滝谷の見どころで言うと、同期のみんなと吉田拓郎さんの「永遠の嘘をついてくれ」を熱唱するシーンです。滝谷がメーンで歌っている…はずなんですけど、仕上がった映像をまだ見ていないので、どうなっているかは分かりません(笑)。撮影しながら思ったのが、やっぱり亜嵐君が歌うとものすごくカッコいいんです。一種の“職業病”なんですかね(笑)。“何気ない瞬間にこそ本来の姿が出るんだな”と思いました。放送では、僕もカッコよく見えていたらいいんですけど…(笑)。あと、滝谷の“愛妻弁当”の秘密が明らかになるので、そこにも注目してもらえたらと思います。
PROFILE
柄本時生
●えもと・ときお…1989年10月17日生まれ。東京都出身。O型。最近の出演作に、ドラマ『アリバイ崩し承ります』『わたし、定時で帰ります。』、映画「海辺の映画館-キネマの玉手箱」など。映画「BLUE/ブルー」「バイプレイヤーズ ~もしも100人の名脇役が映画を作ったら~」が公開中。
番組紹介
『泣くな研修医』
テレビ朝日系 毎週(土) 後11・00~11・30
(STAFF&CAST)
原作:中山祐次郎
脚本:樋口卓治
演出:豊島圭介、朝烏ツワ子、小松隆志
出演:白濱亜嵐、木南晴夏、野村周平、柄本時生、恒松祐里、木村昴、山口智充、高橋和也ほか
(第4話STORY)
大腸がんで抗がん剤治療中の石井(須賀健太)が、肝臓や肺、リンパ節などに複数に転移し、これ以上抗がん剤治療は継続できないと判断、これからは積極的治療は終了して、痛みや苦痛などをとっていく治療に切り替えることに。まだ25歳という若さの石井の治療をやめてしまうことに、隆治(白濱)は頭では理解しつつも、心が追い付いていかない…。佐藤(木南)が石井と石井の父にそのことを説明するが、顔色ひとつ変えずに真実を伝える姿に、さらに隆治は複雑な気持ちになる。もう少しオブラートに包んで話した方が良かったのでは、と佐藤に伝えるも、佐藤からはうそで期待させるのは患者のためじゃなく、自分が背負いたくないだけだと言われてしまう。

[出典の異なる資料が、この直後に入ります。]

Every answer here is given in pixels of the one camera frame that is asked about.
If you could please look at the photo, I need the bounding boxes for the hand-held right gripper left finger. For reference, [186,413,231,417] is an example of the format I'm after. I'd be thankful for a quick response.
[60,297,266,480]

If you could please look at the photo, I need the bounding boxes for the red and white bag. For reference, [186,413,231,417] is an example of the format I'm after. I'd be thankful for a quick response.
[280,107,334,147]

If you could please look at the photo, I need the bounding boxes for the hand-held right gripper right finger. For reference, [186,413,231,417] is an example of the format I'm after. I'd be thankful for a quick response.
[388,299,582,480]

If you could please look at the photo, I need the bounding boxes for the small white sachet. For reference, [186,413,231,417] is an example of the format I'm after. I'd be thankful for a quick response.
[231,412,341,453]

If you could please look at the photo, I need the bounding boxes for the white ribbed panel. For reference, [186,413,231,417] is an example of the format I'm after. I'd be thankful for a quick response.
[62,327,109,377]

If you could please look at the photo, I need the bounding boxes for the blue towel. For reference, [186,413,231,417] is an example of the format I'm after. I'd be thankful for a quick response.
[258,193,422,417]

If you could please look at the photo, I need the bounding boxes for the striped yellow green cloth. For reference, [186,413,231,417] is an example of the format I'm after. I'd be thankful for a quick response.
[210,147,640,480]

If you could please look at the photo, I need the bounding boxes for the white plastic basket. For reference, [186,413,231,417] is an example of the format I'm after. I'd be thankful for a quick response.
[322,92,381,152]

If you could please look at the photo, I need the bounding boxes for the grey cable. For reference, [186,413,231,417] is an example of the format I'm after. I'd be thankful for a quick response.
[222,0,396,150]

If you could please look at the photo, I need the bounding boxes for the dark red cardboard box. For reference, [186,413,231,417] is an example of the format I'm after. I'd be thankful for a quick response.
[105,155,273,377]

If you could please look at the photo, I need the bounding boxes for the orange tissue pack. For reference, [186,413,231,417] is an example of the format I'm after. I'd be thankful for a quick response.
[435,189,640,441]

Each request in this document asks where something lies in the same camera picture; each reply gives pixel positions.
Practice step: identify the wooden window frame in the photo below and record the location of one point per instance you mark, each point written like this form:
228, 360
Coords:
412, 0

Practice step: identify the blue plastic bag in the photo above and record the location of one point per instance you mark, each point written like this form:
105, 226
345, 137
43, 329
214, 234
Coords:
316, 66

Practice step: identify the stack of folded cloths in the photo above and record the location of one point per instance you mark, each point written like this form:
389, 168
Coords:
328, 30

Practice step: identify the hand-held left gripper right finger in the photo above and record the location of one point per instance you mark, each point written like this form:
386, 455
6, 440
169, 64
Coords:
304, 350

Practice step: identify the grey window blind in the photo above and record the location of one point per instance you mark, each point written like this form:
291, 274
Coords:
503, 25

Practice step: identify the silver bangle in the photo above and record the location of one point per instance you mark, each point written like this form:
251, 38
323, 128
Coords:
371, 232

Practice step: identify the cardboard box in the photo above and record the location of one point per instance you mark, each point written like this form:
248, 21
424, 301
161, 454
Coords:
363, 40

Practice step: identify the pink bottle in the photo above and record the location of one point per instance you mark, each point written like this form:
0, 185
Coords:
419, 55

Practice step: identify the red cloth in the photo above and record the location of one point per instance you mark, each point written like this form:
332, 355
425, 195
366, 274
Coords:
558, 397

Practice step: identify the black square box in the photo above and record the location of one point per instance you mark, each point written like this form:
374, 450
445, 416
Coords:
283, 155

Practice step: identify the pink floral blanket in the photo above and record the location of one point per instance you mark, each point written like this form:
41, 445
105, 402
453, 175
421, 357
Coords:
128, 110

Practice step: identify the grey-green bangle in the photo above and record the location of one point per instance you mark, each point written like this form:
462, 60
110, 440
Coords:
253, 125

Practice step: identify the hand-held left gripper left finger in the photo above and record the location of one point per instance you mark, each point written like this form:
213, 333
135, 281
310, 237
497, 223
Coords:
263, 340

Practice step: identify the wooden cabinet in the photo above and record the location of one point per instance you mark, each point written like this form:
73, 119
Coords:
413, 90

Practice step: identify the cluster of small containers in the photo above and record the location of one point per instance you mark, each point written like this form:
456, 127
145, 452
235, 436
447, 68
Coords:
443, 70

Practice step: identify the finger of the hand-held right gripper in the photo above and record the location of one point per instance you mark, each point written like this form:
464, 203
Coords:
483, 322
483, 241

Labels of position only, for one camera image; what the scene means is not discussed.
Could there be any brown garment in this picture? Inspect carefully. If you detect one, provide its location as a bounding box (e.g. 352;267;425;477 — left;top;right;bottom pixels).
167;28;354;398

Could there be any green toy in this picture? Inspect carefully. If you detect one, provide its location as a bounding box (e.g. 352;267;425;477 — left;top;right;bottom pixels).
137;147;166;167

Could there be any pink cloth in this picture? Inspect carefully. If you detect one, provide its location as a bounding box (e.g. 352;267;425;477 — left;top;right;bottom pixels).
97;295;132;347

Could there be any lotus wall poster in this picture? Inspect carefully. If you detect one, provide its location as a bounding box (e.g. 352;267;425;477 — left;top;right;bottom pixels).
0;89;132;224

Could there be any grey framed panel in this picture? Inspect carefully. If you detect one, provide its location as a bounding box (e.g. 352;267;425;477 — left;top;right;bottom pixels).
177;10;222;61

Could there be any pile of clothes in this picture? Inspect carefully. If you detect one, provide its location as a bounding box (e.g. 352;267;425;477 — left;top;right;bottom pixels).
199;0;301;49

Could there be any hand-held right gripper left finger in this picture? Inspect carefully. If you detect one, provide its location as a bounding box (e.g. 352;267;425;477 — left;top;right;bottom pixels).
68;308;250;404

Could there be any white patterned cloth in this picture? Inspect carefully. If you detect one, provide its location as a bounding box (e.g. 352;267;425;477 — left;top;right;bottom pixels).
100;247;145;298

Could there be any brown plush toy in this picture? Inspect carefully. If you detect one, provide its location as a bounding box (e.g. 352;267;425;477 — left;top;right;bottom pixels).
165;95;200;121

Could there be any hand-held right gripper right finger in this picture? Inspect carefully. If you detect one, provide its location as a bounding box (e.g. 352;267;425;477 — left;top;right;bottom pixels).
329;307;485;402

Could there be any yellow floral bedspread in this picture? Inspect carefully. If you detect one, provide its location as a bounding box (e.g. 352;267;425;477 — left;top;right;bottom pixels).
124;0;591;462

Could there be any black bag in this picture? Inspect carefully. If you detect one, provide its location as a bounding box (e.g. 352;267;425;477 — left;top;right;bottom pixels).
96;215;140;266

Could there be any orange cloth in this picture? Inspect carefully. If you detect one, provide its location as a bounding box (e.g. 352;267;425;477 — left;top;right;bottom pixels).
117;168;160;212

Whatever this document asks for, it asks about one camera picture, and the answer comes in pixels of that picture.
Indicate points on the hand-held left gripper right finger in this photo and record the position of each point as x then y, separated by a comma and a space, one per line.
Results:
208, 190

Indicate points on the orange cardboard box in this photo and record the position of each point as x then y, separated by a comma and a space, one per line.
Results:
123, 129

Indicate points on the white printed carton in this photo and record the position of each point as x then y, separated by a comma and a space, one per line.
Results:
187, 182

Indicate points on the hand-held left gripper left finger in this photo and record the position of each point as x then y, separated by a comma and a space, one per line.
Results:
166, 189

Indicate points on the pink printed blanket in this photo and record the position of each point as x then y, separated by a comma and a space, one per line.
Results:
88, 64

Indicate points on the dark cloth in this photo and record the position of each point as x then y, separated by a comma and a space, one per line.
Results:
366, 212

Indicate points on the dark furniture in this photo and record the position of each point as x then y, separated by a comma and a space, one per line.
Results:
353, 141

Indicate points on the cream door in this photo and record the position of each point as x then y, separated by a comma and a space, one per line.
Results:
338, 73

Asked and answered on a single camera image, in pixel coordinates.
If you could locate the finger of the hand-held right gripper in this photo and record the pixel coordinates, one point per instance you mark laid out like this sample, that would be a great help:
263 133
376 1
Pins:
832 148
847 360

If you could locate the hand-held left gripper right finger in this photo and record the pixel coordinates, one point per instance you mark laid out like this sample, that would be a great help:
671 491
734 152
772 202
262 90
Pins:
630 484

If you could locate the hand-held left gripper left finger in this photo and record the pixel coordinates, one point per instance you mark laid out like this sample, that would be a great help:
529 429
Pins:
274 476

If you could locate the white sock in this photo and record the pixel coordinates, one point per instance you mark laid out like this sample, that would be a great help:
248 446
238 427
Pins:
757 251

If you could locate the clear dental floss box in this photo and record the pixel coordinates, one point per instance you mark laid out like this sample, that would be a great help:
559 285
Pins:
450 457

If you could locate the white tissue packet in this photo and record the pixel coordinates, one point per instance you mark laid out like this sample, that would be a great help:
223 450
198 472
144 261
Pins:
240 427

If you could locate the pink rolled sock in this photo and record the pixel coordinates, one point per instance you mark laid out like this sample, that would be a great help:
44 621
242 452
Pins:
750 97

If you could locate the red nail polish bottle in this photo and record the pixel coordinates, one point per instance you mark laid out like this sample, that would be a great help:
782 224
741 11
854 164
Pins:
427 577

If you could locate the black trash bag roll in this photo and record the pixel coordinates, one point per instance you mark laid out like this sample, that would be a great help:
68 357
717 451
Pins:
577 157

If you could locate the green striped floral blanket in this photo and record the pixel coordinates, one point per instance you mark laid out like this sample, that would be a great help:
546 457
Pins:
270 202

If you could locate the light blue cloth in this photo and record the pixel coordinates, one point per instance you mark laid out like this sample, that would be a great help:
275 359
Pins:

隆治と石井が中庭で談笑していると、石井の具合が悪くなり嘔吐してしまう。佐藤に相談して、がんの影響による腸閉塞が原因で、胃管を入れることに。石井から、いつまでこの胃管を入れるのか聞かれた隆治は、思わず数日で抜けると思うとうそを伝えてしまい、それを聞いた石井は安心して頑張ると前向きになるが…。
そんな中、拓磨(潤浩)がぐったりしているとの連絡が入る。拓磨の父・武(木村昴)がさつまいもを食べさせてしまったという。息子の容態を心配して質問してくる武に、隆治は、今は腸の動きが悪い状態で、おならさえでれば…と伝えてしまっていたのだ。